We nursed on the idyllic beaches of Malibu, sandy and serene; we nursed on the hot asphalt parking lot of Trader Joe’s, sweaty and angry; I pumped on the 405 freeway, on the couch, in the bed. It was tender bonding, it was never-ending physical exertion, and after eight-and-a-half months (don’t short me those last two weeks, thank you very much) and several spine-shivering experiences with four razor-sharp baby teeth, our breastfeeding journey came to an end. Making the decision to stop breastfeeding was hard enough—there’s the mom guilt; the unfulfilled expectations; the frustrated baby—but what I did not expect was that the process would send me into a hormonal tailspin flooded with tears, anxiety, fatigue and inexplicably greasy hair.

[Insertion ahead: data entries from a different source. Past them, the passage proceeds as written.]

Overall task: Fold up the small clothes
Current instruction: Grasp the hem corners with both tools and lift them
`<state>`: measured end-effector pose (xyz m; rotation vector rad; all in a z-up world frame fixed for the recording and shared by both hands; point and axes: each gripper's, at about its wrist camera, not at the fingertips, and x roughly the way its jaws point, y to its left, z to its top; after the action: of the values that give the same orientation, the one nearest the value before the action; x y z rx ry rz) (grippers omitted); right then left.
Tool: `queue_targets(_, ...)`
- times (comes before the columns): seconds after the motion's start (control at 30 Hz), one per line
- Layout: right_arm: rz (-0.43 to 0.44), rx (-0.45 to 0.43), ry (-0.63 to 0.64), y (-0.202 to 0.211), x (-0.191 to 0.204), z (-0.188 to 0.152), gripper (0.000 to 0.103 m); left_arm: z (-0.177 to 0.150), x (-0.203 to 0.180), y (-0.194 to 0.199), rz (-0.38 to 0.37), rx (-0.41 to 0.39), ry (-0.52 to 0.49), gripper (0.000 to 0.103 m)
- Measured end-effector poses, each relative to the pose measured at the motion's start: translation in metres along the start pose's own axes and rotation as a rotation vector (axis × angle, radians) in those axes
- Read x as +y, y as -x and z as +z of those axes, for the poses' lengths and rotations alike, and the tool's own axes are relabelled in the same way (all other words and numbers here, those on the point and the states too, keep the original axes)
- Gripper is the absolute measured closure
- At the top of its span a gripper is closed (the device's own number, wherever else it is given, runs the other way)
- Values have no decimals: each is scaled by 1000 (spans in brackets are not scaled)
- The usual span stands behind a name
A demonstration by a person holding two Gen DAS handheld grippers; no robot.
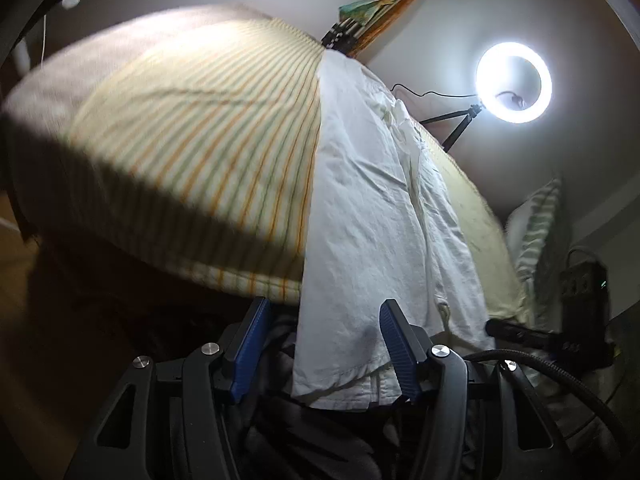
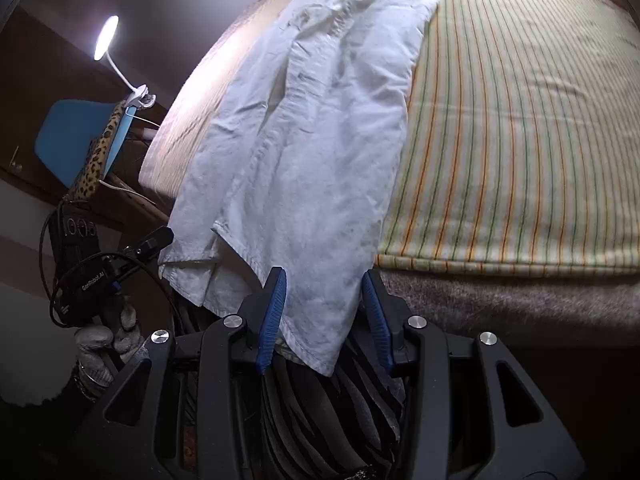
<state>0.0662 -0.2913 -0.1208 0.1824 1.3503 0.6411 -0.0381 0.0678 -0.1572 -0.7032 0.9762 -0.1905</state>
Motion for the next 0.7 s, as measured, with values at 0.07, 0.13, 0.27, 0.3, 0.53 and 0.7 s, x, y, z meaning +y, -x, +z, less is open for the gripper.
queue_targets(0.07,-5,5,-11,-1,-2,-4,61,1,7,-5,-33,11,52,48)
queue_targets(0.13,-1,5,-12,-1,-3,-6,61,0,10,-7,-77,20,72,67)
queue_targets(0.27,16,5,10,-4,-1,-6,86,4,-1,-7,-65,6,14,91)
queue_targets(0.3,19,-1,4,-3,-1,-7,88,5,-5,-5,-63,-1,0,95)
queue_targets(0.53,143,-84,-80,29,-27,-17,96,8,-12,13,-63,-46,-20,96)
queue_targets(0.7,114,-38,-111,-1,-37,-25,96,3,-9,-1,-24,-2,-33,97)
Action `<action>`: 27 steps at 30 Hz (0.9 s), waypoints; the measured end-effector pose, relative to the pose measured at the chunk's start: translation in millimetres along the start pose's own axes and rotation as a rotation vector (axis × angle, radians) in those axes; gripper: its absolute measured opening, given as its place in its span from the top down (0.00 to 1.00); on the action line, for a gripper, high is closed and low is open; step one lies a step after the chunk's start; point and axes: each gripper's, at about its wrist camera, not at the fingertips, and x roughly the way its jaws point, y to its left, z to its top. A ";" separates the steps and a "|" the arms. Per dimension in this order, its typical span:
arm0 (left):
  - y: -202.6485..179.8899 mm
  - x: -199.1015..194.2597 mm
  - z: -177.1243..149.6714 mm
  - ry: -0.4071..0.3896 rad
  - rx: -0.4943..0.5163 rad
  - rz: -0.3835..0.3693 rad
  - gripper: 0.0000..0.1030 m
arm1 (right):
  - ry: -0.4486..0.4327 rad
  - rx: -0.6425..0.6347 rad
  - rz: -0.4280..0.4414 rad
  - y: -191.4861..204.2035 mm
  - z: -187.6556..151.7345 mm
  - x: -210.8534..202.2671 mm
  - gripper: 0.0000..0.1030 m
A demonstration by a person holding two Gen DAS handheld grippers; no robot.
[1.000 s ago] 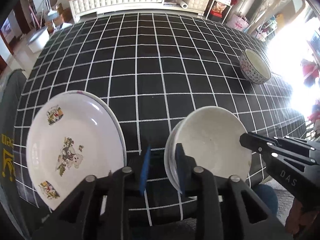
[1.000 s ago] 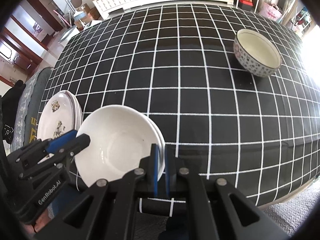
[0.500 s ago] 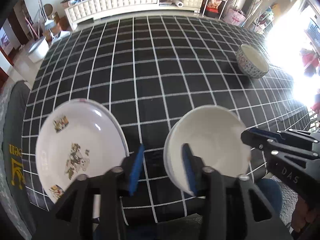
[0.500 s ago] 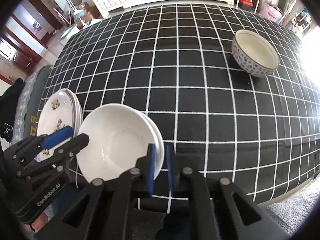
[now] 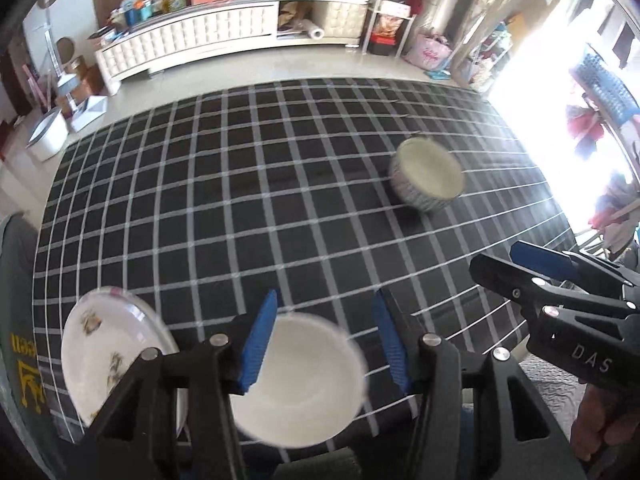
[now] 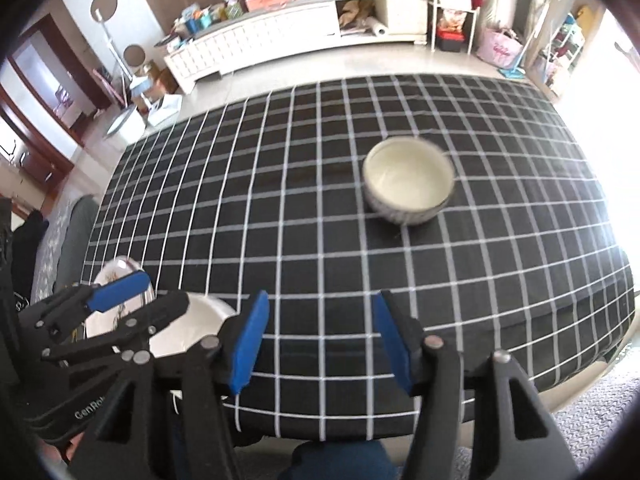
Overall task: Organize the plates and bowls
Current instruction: 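Reach and grasp the rim of the blue-patterned bowl with the left gripper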
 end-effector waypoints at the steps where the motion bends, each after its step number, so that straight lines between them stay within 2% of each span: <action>1: -7.7 1.2 8.8 -0.004 0.013 0.004 0.44 | -0.005 0.005 -0.007 -5.2 3.8 -2.5 0.41; 6: -34.3 7.1 38.2 -0.023 0.045 0.001 0.43 | -0.029 0.032 -0.031 -34.3 24.5 -6.4 0.40; 11: -58.1 29.9 70.4 -0.004 0.071 0.009 0.42 | -0.025 0.097 -0.018 -67.0 45.8 2.5 0.40; 16: -75.3 58.9 98.9 0.023 0.092 0.009 0.43 | -0.012 0.109 -0.034 -83.6 62.6 18.3 0.40; 22: -81.2 98.7 123.6 0.085 0.064 -0.007 0.43 | 0.033 0.140 -0.032 -109.0 80.6 48.6 0.40; 27: -81.7 135.2 132.6 0.119 0.064 0.020 0.43 | 0.080 0.157 -0.010 -117.0 85.9 77.9 0.40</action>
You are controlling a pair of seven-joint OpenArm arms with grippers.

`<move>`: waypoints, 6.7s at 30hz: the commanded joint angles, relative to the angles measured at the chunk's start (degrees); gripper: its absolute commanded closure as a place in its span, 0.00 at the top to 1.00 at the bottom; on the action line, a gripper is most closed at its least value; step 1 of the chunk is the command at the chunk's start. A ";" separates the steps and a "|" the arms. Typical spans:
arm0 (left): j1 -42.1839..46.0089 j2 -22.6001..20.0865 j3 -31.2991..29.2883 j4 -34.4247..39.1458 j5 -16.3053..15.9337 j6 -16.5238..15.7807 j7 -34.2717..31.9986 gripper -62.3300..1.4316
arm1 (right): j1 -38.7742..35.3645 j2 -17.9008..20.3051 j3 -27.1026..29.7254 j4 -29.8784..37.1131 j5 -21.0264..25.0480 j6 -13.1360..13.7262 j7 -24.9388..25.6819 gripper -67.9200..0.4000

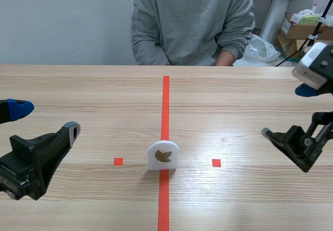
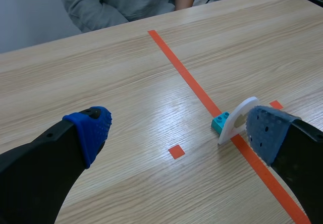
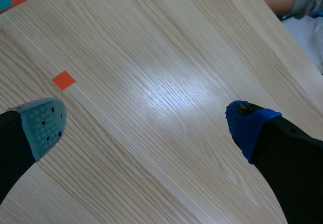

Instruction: Do the leaf sorting experiment

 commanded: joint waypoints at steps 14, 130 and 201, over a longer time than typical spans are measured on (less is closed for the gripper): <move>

I probed my peers to find out: Does weaning from breastfeeding make one crazy? Is something wrong with me? The anecdotes flooded in. “When I was weaning it was the worst anxiety I’ve ever had.” “I felt horrible.” “I cried all day.” I marinated: Were we all suffering through rock-hard chests and cabbage leaves in silence? What was chemically happening here?
To better make sense of the hormonal changes that happen with weaning, I spoke with Stephanie Cortner, founder of Root and Branch and licensed Acupuncturist, herbalist and Functional Medicine practitioner.
Keep reading for her tips on how to wean from breastfeeding—and support your physical and mental health in the process.
How does weaning from breastfeeding affect your hormones?
“There are hormonal changes during pregnancy and postpartum, but what a lot of women don’t expect is the huge hormonal shift throughout the process of weaning,” says Cortner.
We can actually trace that hormonal shift back to pregnancy, when our breastfeeding hormones spring into action. Prolactin is the hormone that tells the body to produce breastmilk and keeps mom feeling calm and relaxed. Prolactin production kicks off early in the first trimester, and levels continue to rise all the way through delivery, remaining at their peak for the first 6 weeks postpartum. Prolactin also produces the hormone oxytocin, which is often nicknamed “the love hormone” or “baby bonding hormone.” “Oxytocin is the reason why we feel so content and happy when we are breastfeeding,” Cortner explains.
“As we start to wean,” she says, “Prolactin levels drop, which stops the production of oxytocin as well,” Cortner explains. “From an Eastern Medicine point of view, postpartum and breastfeeding women are extremely blood deficient or as we say, liver blood and yin deficient, due to losing fluid while breastfeeding and blood during childbirth.” In other words, our bodies are already depleted after going through so much—and on top of that, swift hormonal changes can make us feel even more out of whack.
What symptoms can I expect from this change in my hormones?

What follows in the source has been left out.